__Try it__. Could you return every line of the records below that contains the word "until"?
(Given records begins)
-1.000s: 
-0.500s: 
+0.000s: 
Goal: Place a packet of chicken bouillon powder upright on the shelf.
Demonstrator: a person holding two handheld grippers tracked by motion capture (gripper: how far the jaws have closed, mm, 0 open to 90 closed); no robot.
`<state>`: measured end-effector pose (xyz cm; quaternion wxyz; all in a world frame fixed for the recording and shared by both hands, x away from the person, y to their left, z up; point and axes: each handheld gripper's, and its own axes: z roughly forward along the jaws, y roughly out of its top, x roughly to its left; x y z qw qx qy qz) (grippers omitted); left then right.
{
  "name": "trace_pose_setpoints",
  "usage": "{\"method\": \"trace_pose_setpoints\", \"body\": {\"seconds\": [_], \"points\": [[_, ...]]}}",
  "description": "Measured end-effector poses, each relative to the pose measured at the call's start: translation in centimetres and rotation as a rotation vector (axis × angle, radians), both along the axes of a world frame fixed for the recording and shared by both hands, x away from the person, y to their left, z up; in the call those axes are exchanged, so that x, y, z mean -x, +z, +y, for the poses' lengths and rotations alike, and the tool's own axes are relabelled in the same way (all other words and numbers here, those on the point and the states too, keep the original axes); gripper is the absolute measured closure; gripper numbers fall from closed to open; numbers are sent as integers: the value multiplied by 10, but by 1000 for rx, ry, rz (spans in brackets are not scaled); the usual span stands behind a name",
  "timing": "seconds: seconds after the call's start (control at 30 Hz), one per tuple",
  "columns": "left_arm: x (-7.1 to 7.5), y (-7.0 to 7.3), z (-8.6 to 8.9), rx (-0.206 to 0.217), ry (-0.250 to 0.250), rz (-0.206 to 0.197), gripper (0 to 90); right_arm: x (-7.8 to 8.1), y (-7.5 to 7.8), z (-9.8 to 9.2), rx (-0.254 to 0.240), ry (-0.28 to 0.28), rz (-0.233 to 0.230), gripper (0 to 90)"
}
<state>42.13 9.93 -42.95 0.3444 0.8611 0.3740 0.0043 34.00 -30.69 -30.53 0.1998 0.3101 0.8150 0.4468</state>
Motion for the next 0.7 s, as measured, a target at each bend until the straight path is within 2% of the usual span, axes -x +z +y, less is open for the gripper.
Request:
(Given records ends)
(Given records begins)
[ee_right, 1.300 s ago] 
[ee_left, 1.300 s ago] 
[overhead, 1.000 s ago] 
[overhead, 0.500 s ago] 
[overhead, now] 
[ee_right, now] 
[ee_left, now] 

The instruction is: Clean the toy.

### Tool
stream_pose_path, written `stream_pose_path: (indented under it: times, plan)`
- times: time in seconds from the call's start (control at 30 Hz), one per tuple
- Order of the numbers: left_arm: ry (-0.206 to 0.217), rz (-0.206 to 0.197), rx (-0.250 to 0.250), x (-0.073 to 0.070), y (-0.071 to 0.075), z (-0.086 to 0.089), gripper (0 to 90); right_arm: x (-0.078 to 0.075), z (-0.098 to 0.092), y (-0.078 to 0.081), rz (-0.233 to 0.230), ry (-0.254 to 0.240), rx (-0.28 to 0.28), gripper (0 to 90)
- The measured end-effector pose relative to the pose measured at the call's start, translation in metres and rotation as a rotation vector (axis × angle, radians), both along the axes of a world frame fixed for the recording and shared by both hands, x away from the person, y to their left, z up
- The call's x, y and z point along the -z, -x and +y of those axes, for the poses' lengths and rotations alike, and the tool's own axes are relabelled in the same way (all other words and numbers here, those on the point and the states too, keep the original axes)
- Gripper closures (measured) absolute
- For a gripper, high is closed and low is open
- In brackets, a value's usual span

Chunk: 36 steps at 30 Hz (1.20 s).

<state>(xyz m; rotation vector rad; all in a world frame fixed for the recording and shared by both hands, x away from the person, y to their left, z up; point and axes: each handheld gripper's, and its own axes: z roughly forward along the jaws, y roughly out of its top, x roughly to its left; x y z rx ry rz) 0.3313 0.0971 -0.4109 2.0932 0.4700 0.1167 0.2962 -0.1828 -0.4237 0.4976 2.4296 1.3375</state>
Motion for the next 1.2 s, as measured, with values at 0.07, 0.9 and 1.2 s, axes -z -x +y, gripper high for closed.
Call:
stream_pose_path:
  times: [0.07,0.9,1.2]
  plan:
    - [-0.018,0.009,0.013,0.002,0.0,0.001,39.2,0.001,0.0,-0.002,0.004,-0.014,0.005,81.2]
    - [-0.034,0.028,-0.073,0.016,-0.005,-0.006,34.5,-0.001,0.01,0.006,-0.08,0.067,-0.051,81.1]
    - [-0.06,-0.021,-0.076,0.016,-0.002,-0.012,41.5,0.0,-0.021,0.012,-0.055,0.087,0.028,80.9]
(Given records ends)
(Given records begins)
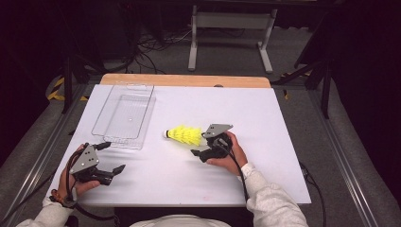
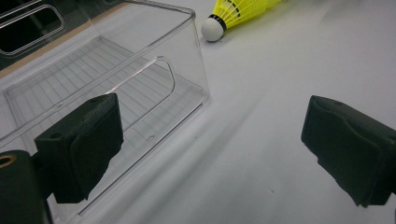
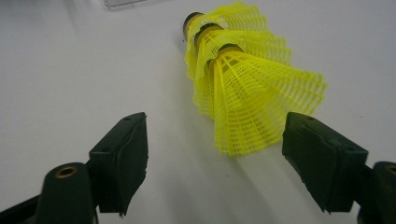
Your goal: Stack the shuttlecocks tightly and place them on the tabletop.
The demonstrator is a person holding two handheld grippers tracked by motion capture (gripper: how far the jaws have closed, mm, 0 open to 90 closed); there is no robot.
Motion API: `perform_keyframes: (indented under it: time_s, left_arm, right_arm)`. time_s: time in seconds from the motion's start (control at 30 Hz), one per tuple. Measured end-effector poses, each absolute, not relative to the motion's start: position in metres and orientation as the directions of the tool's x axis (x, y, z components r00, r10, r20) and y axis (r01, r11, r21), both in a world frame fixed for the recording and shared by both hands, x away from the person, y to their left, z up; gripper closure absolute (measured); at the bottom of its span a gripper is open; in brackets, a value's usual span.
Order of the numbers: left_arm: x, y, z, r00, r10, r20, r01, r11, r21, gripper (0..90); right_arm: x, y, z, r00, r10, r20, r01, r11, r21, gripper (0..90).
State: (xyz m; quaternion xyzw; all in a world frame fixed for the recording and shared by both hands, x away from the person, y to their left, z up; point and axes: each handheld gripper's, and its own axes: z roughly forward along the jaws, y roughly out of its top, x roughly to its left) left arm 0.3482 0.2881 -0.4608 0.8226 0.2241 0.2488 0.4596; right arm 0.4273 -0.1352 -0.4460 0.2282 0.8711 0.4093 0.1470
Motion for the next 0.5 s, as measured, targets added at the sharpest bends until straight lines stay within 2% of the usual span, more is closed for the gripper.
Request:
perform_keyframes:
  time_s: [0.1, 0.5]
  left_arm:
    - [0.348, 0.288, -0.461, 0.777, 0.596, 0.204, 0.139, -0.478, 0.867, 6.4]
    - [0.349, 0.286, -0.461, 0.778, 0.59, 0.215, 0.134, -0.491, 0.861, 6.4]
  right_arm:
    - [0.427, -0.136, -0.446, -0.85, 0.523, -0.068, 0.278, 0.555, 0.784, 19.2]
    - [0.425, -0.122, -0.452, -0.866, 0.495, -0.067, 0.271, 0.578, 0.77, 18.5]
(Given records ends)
__Solved problem__.
Motion for the next 0.7 s, as measured, a target at each bend until the straight path is within 2% of the usual span, axes -x +z +y, less is open for the gripper.
Motion for the next 0.5 s, as measured, targets added at the sharpest bends until straight lines stay within 2% of the usual span, more is closed for the gripper.

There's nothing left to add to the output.